Finding Rest

A reminder that tomorrow we will commit to praying and fasting for God to bring marriage to those of us who desire it, to strengthen both men and women in their personal and relational lives, and to bring change within our hearts, minds, and spirits.

As I write today the wind blusters and howls outside like a tempest.  The skies are blue, but the position of my home on a small body of water, combined with the narrow street corridors through the community creates the perfect environment for the wind to whip and howl as though it’s the middle of November.  The relentless sound of the wind makes me antsy and nervous, and I have to consciously center myself and find the way towards peace and calm.

Today, however, I appreciate the wind because it brings me back to the importance of staying mindful and present in the midst of whatever storms life brings me and letting God be the source of my peace.  I have always been someone quick to worry and fear.  Only in my 30’s have I finally realized that worry and fear are my own attempts at maintaining an illusory control over things I have no control over whatsoever.  If I can think my way out of a worst-case scenario possibility, then I’ll know what to do if and when that thing ever happens.  I do offer myself grace, knowing that these coping mechanisms developed early in life in response to some very difficult circumstances.  And yet it is not God’s best for me.  In relying on my own illogical “worry-my-way-to-peace” rationale, I rob myself of the opportunity to grow in intimacy with Jesus through letting him to shoulder my burdens and walk next to me through the many things that make me afraid.

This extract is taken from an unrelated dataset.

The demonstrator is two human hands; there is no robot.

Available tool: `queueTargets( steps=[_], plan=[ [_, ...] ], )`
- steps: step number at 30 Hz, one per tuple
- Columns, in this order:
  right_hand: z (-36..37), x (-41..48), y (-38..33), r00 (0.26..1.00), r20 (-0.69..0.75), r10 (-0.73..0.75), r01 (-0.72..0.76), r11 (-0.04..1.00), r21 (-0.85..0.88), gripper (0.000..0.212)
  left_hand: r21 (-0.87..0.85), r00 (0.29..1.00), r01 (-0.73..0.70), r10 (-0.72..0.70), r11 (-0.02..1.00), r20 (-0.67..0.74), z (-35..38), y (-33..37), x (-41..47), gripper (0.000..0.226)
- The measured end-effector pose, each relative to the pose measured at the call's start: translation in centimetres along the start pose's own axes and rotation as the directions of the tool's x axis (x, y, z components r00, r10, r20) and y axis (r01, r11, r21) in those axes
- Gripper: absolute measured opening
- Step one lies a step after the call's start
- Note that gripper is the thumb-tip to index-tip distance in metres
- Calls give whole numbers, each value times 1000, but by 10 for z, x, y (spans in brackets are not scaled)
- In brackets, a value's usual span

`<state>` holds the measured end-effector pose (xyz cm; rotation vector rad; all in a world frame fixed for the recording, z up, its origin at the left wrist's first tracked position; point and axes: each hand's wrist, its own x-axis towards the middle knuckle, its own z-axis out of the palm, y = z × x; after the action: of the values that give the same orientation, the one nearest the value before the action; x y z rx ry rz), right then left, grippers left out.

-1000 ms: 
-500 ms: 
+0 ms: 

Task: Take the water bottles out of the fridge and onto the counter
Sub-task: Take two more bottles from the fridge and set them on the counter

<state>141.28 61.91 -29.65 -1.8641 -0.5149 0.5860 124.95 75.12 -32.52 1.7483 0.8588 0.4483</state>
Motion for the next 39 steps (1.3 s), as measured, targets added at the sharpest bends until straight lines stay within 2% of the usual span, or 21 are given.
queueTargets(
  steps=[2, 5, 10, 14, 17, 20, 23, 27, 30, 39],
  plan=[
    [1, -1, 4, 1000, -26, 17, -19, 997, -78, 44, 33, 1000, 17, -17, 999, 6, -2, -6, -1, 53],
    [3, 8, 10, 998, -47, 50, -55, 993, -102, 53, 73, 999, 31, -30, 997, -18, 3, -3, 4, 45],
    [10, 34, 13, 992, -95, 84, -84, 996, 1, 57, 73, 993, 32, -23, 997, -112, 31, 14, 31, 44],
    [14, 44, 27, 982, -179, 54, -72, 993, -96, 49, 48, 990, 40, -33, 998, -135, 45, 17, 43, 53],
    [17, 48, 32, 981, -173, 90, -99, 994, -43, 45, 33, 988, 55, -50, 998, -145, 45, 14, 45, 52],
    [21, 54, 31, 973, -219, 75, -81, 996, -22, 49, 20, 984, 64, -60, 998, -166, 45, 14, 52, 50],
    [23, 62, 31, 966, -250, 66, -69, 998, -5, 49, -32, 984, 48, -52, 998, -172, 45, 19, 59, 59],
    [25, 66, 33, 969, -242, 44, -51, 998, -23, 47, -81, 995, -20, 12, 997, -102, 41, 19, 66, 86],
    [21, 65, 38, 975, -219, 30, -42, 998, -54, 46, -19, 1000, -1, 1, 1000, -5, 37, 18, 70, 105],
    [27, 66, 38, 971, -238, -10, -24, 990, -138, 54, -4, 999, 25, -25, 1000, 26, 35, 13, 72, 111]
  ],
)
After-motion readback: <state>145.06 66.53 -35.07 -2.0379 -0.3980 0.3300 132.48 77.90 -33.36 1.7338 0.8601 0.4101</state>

A moment ago God brought me a sweet image from early childhood:  that of lying peacefully on my father’s chest as he rested, enjoying the easy rise and fall of his breathing, listening to his steady heartbeat.  This is one of the most safe, secure memories I have as a young girl.  And with that image came this verse:

 “The beloved of the Lord rests in safety.  The High God surrounds him all day long.  The beloved rests between His shoulders.”  Deuteronomy 33:12

The things we face in this life are painful and unpredictable.  In this month alone I’ve watched a dear friend’s mother unexpectedly pass away, my own mother get screened for cancer and endure a kidney stone procedure, walked through a serious crisis with a client in my therapy practice, and feared that (as a single 36 year-old) I’ll continue facing these types of difficulties without a partner as the years pass.  I know those of you reading this are in the midst of your own challenges and pain, perhaps wondering how to find rest on God’s shoulders.  Here are a couple of things that have helped me recently on this journey:

1)    Our job is to stay in the ‘here and now’:  In Jesus’ words, “Therefore, do not worry about tomorrow, for tomorrow will worry about itself.  Each day has enough trouble of its own”.  (Matthew 6:34).  By doing what we can to stay present we have more space to invite Jesus in when things fall apart.

2)    We are to practice radical trust and dependence:  Resting securely involves trust.  To really rest involves letting down our guard and believing that whomever’s in charge knows what they’re doing.  Before we can rest on God’s shoulders, we need to internalize that He is for us, and always, always has our best interest at heart.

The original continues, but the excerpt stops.